**TASK GOAL**
A line below contains "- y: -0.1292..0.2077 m", and a later one contains "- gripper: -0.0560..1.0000". Repeat both, with every line between them, exactly.

*** GIVEN MATERIAL Section Begins ***

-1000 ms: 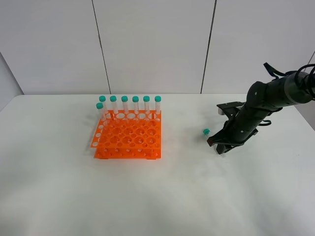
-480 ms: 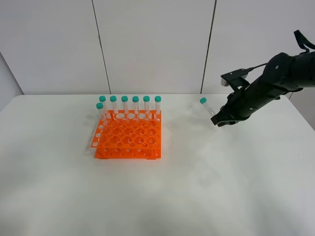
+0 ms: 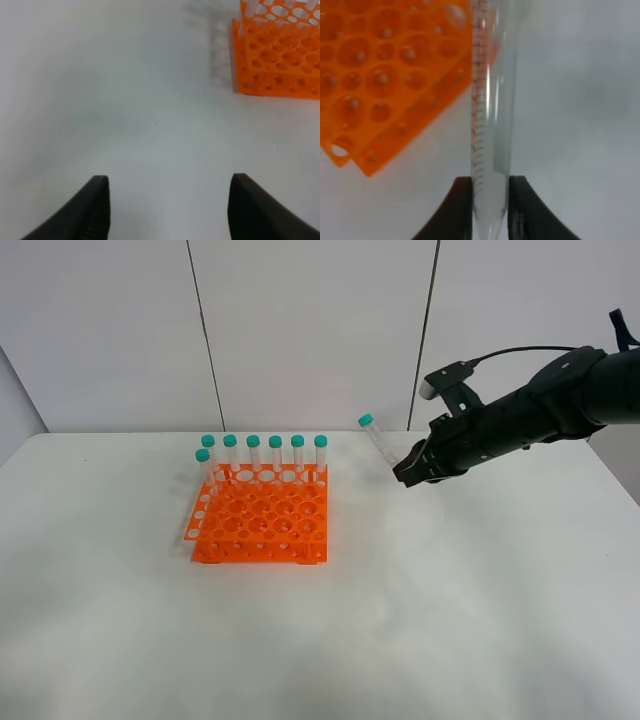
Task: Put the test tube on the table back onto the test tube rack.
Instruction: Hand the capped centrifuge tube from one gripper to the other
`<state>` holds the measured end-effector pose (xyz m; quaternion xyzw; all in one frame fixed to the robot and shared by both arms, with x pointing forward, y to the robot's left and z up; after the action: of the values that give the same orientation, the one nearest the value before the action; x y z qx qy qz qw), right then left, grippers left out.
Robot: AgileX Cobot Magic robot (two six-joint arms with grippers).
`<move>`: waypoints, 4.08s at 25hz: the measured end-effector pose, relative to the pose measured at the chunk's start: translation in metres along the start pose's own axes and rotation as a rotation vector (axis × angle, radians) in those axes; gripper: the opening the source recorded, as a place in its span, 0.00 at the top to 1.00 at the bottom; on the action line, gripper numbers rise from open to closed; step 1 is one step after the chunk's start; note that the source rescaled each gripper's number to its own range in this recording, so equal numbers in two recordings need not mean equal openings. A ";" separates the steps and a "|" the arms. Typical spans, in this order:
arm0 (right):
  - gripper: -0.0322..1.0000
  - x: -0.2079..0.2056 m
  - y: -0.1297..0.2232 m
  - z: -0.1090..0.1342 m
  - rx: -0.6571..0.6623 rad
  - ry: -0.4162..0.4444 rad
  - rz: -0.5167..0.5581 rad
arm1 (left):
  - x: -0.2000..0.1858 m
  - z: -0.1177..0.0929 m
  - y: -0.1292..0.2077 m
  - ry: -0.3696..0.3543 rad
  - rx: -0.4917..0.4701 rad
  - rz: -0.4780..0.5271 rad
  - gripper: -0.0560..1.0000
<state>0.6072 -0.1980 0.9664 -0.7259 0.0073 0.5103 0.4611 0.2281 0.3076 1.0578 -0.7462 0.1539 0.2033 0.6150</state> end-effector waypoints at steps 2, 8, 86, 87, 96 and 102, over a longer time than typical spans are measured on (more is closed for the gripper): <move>0.67 0.005 -0.008 0.012 -0.053 -0.005 -0.012 | 0.000 0.000 0.000 0.000 0.001 0.000 0.00; 0.67 0.017 -0.027 0.049 -0.177 -0.033 -0.038 | 0.000 0.000 0.000 0.000 0.001 0.000 0.00; 0.67 0.026 -0.076 0.224 -0.554 -0.347 -0.309 | 0.002 -0.022 -0.033 0.165 0.008 -0.105 0.00; 0.67 0.026 -0.076 0.224 -0.554 -0.347 -0.309 | 0.006 -0.023 -0.036 0.168 0.017 -0.097 0.00; 0.67 0.027 -0.076 0.224 -0.554 -0.340 -0.308 | 0.042 -0.038 -0.061 0.222 0.039 -0.022 0.00; 0.67 0.027 -0.076 0.222 -0.552 -0.323 -0.305 | 0.047 -0.051 -0.067 0.344 0.141 0.023 0.00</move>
<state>0.4939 0.0087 0.9845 -0.7258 -0.3125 0.5265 0.3136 0.3063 0.2713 1.1000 -0.7231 0.2792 0.0683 0.6281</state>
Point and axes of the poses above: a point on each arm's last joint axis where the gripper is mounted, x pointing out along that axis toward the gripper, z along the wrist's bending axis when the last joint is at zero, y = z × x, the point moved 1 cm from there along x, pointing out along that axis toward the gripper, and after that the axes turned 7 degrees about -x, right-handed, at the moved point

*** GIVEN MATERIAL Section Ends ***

**TASK ANSWER**
  - y: -0.1292..0.2077 m
  - ry: -0.3696..0.3543 rad
  - rx: -0.4917..0.4701 rad
  - rz: -0.4780..0.5271 rad
  - gripper: -0.0560..1.0000

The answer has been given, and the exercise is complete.